Fatty is a more than efficient fuel per unit of weight than carbohydrate. Sugar must be stored forth with water. Our weight would double if nosotros stored the same amount of energy as glycogen (plus the water that glycogen holds) that we store every bit trunk fat. Most of us take sufficient free energy stores of fat (adipose tissue or body fat), plus the body readily converts and stores excess calories from any source (fat, carbohydrate, or protein) as body fat. In guild for fatty to fuel exercise, however, sufficient oxygen must be simultaneously consumed. The second role of this chapter briefly explains how pace or intensity, as well as the length of fourth dimension that you practise, affects the torso'due south ability to use fat as fuel.


As for protein, our bodies don't maintain official reserves for use every bit fuel. Rather, protein is used to build, maintain, and repair body tissues, as well as to synthesize of import enzymes and hormones. Under ordinary circumstances, protein meets only 5 percent of the torso's free energy needs. In some situations, nevertheless, such as when nosotros eat too few calories daily or not enough saccharide, equally well every bit during latter stages of endurance do, when glycogen reserves are depleted, skeletal muscle is cleaved down and used every bit fuel. This cede is necessary to access sure amino acids (the edifice blocks of poly peptide) that can be converted into glucose. Call up, your encephalon too needs a constant, steady supply of glucose to function optimally.
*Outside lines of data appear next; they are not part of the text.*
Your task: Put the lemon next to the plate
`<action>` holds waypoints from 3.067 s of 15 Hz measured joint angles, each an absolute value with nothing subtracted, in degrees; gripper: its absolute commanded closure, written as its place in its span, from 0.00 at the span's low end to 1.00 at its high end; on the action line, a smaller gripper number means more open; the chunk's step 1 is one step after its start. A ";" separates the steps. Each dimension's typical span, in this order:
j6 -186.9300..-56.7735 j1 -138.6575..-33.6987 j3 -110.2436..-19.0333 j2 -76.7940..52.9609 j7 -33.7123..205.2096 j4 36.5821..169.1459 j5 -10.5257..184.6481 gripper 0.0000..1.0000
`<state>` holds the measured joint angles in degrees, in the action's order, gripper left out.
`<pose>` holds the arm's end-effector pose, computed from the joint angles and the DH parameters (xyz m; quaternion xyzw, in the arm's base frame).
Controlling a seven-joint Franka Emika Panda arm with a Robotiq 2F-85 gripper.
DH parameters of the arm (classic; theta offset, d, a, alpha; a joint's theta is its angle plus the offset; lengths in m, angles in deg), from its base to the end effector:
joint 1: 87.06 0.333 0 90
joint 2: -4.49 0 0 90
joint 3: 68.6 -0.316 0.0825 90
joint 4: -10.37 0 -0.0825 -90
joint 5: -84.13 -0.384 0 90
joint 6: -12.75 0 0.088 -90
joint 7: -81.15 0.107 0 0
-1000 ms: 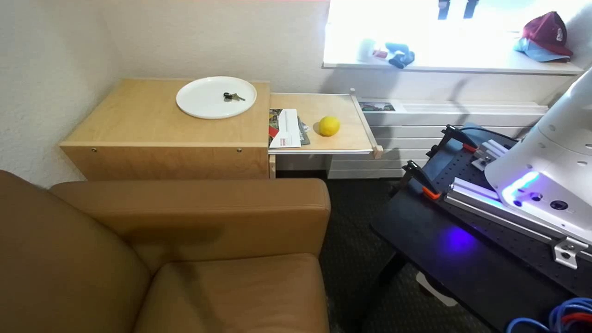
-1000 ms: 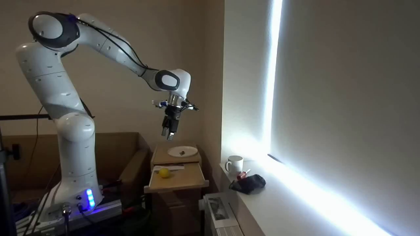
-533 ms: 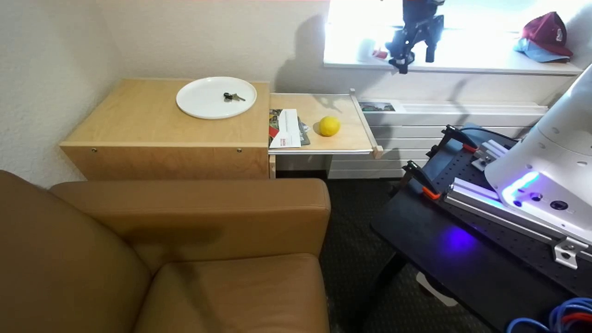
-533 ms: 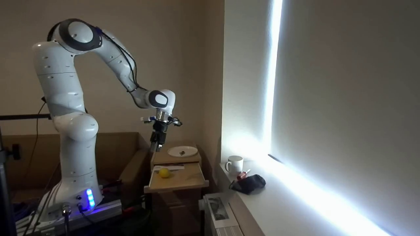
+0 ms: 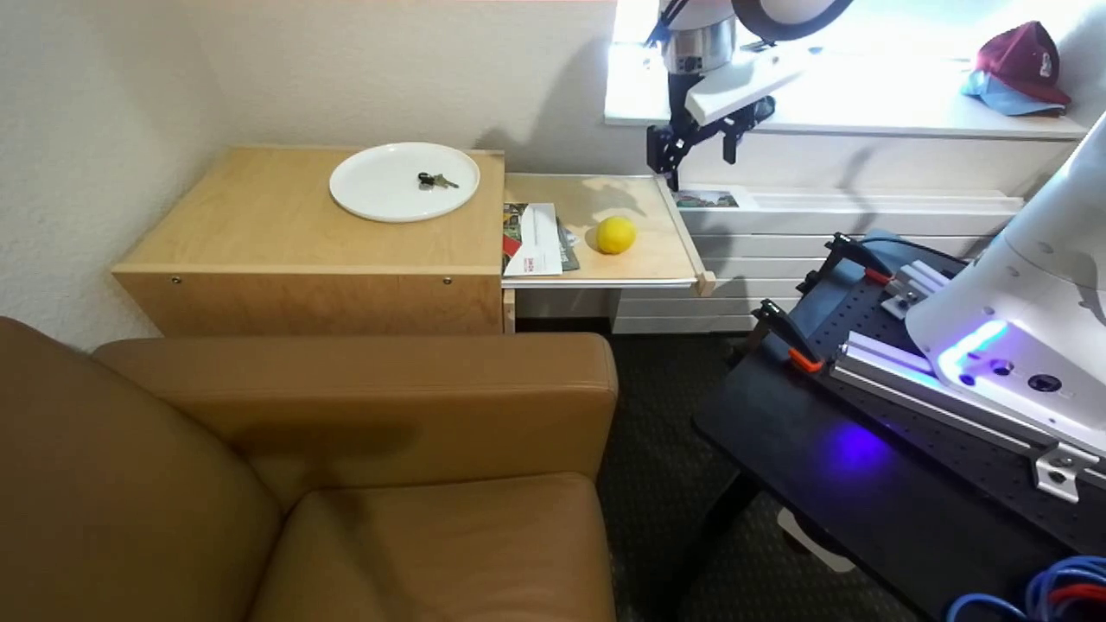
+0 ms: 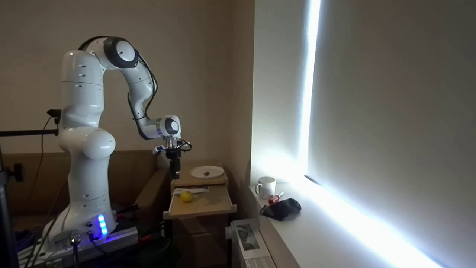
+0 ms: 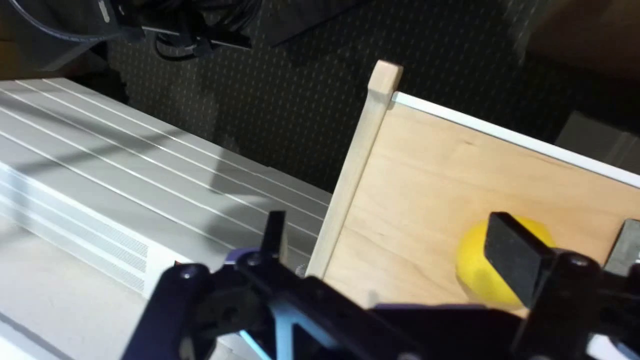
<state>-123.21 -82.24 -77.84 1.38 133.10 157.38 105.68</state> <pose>0.4104 0.0994 0.2276 0.9712 -0.1750 -0.0418 0.1562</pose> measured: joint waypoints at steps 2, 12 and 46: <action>-123.13 -82.12 -77.48 -0.94 134.65 156.25 105.72 0.00; -135.60 -79.27 -73.74 -6.55 156.58 154.16 104.36 0.00; -151.78 -70.19 -63.02 -25.90 168.68 145.85 80.41 0.00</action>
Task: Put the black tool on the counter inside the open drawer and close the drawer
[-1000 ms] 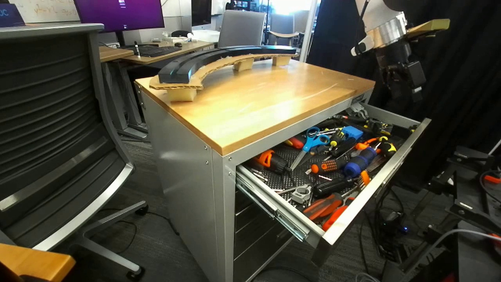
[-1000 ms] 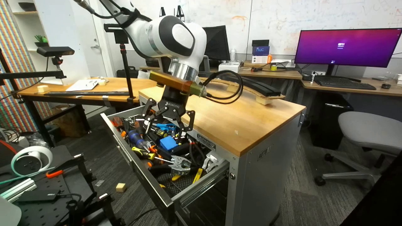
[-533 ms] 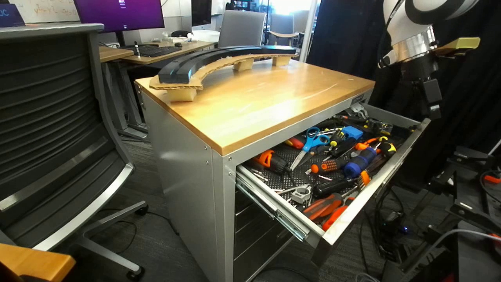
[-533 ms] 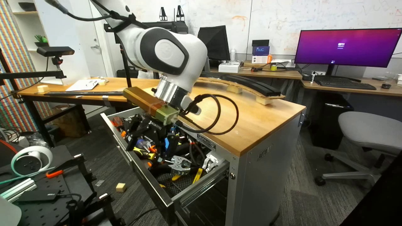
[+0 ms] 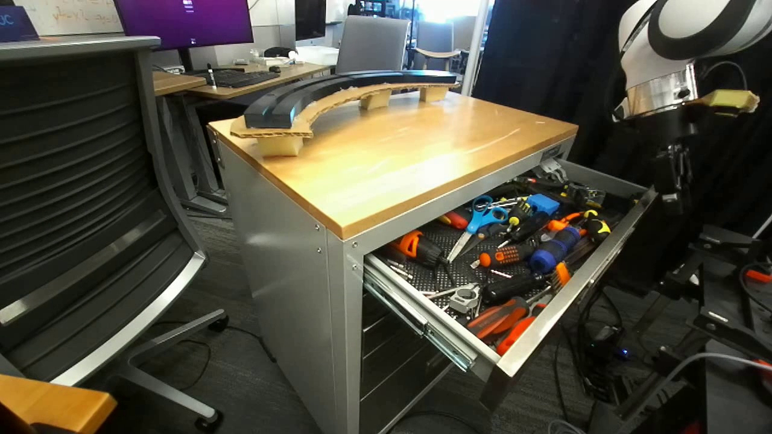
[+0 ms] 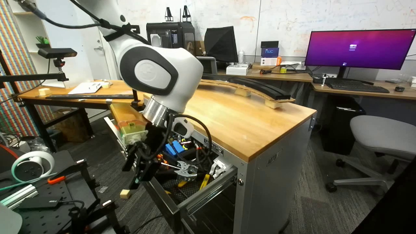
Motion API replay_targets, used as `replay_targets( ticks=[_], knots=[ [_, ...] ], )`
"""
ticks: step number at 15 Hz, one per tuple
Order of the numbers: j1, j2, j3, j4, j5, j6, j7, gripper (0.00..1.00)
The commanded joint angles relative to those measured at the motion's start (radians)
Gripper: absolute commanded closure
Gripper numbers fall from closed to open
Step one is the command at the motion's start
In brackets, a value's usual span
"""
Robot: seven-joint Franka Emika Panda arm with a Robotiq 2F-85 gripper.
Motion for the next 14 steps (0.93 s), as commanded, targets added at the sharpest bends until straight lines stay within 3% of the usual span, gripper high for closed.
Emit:
replay_targets(
  ticks=[1,3,6,9,14],
  knots=[
    [0.019,0.026,-0.014,0.007,0.008,0.130,0.160,0.58],
    [0.041,0.051,-0.015,0.028,-0.034,0.211,0.278,0.73],
    [0.073,0.055,-0.012,0.049,-0.086,0.232,0.361,0.93],
    [0.119,0.103,-0.020,0.092,-0.190,0.270,0.465,1.00],
    [0.186,0.200,-0.026,0.208,-0.380,0.298,0.554,0.93]
  ],
)
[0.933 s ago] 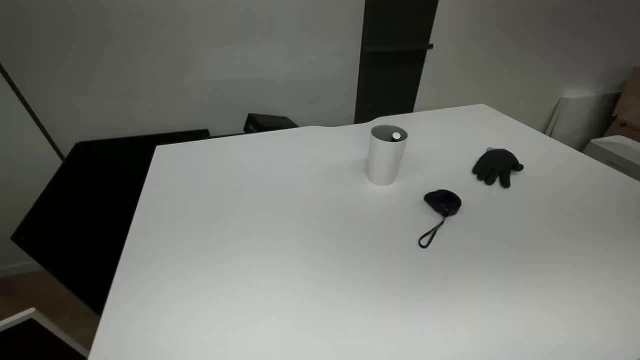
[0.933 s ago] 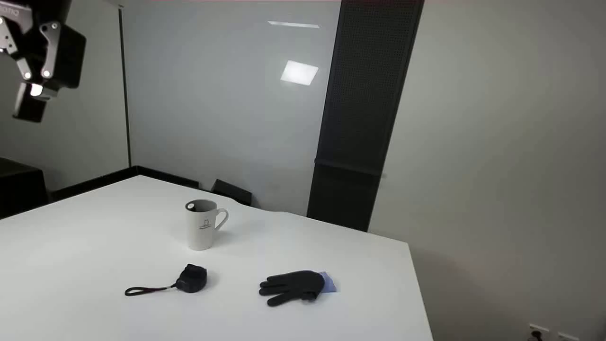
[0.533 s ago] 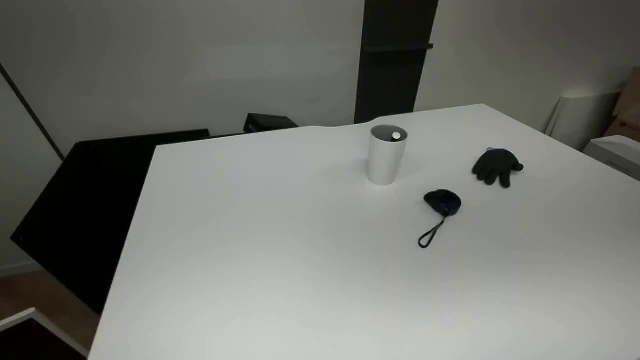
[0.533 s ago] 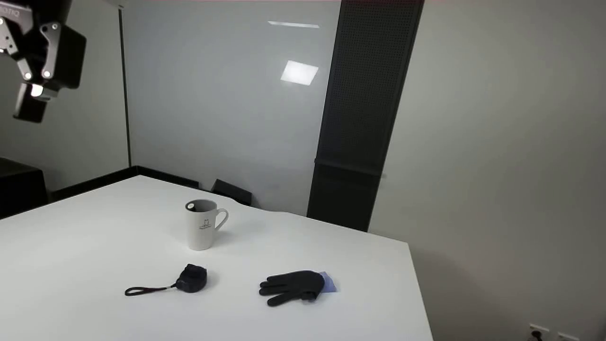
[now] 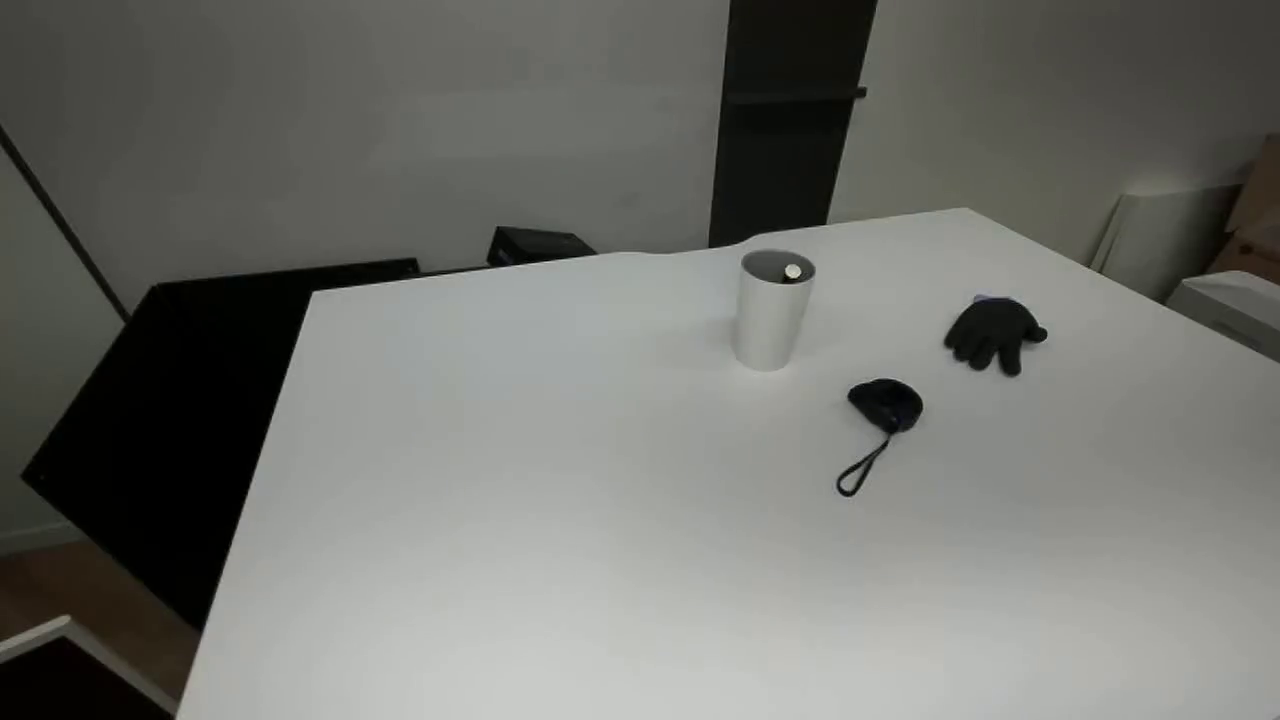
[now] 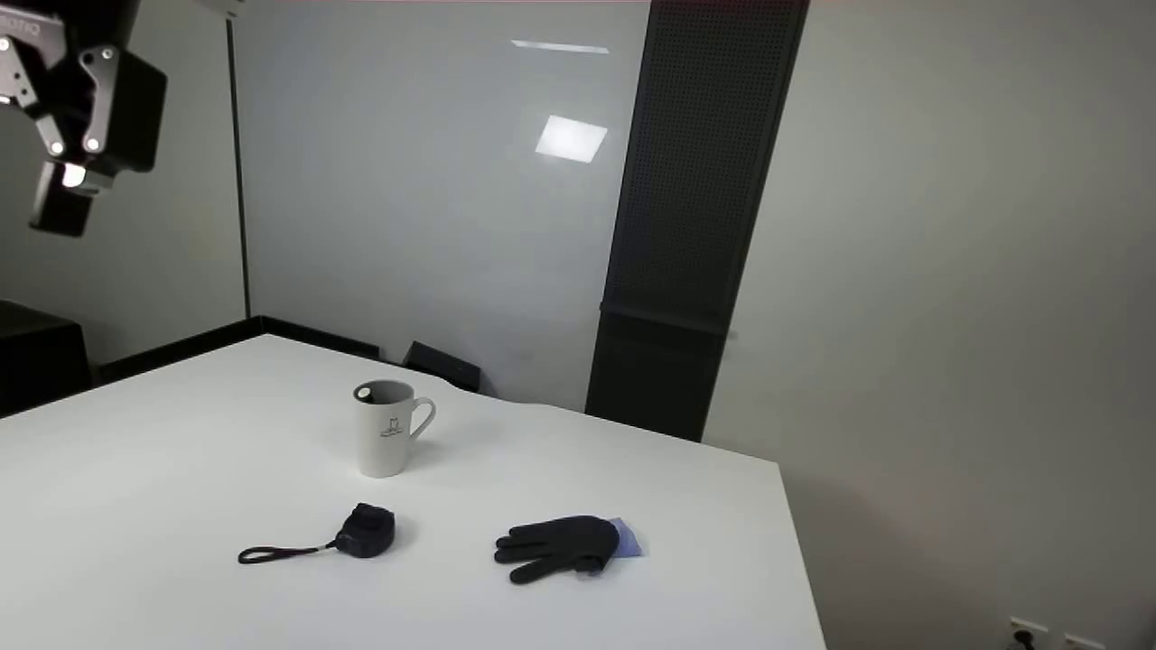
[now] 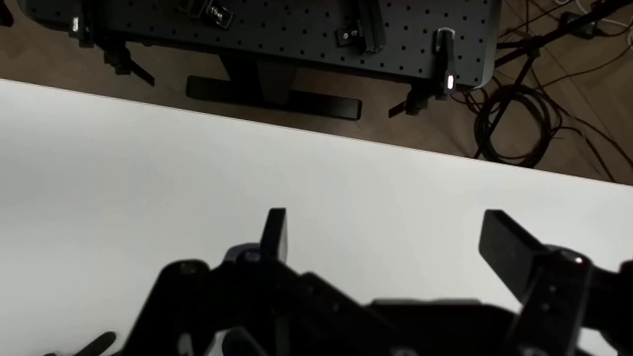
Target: Take the black marker out of the mug
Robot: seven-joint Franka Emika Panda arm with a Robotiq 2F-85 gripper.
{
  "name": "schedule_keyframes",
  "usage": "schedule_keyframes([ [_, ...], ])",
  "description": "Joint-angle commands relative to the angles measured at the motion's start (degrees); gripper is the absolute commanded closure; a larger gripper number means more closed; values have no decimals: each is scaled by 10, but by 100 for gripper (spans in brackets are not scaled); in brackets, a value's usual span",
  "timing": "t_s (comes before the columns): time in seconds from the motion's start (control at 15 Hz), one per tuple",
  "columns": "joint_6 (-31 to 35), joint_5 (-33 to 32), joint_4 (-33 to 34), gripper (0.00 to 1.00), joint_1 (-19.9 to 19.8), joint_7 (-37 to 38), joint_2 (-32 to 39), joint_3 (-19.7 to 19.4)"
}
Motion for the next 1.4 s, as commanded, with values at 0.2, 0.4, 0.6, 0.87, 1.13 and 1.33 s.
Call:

Fuel Metabolism and Endurance Exercise

Carbohydrate, protein, and fat each play singled-out roles in fueling exercise.


Carbohydrate

  • Provides a highly efficient source of fuel—Considering the torso requires less oxygen to fire carbohydrate as compared to protein or fat, carbohydrate is considered the body's most efficient fuel source. Saccharide is increasingly vital during high-intensity exercise when the body cannot process enough oxygen to come across its needs.
  • Keeps the brain and nervous system functioning—When blood glucose runs depression, yous become irritable, disoriented, and lethargic, and you may be incapable of concentrating or performing fifty-fifty simple tasks.
  • Aids the metabolism of fat—To burn fat effectively, your body must intermission down a certain amount of sugar. Because carbohydrate stores are limited compared to the body's fatty reserves, consuming a diet inadequate in carbohydrate essentially limits fat metabolism.
  • Preserves lean protein (muscle) mass—Consuming acceptable sugar spares the trunk from using protein (from muscles, internal organs, or i's nutrition) as an energy source. Dietary protein is much better utilized to build, maintain, and repair body tissues, as well equally to synthesize hormones, enzymes, and neurotransmitters.

Fatty

  • Provides a concentrated source of free energy—Fat provides more than twice the potential energy that poly peptide and carbohydrate do (9 calories per gram of fat versus 4 calories per gram of carbohydrate or protein).
  • Helps fuel low- to moderate-intensity activity—At rest and during practise performed at or below 65 percent of aerobic chapters, fat contributes 50 percent or more of the fuel that muscles need.
  • Aids endurance by sparing glycogen reserves—Generally, every bit the duration or time spent exercising increases, intensity decreases (and more oxygen is bachelor to cells), and fat is the more than important fuel source. Stored carbohydrate (muscle and liver glycogen) are afterward used at a slower rate, thereby delaying the onset of fatigue and prolonging the action.

Poly peptide

  • Provides free energy in late stages of prolonged exercise—When musculus glycogen stores fall, as normally occurs in the latter stages of endurance activities, the body breaks down amino acids found in skeletal muscle protein into glucose to supply up to 15 percent of the energy needed.
  • Provides energy when daily diet is inadequate in full calories or carbohydrate—In this situation, the body is forced to rely on poly peptide to meet its free energy needs, leading to the breakdown of lean musculus mass.

Larn more about Endurance Sports Nutrition, Tertiary Edition.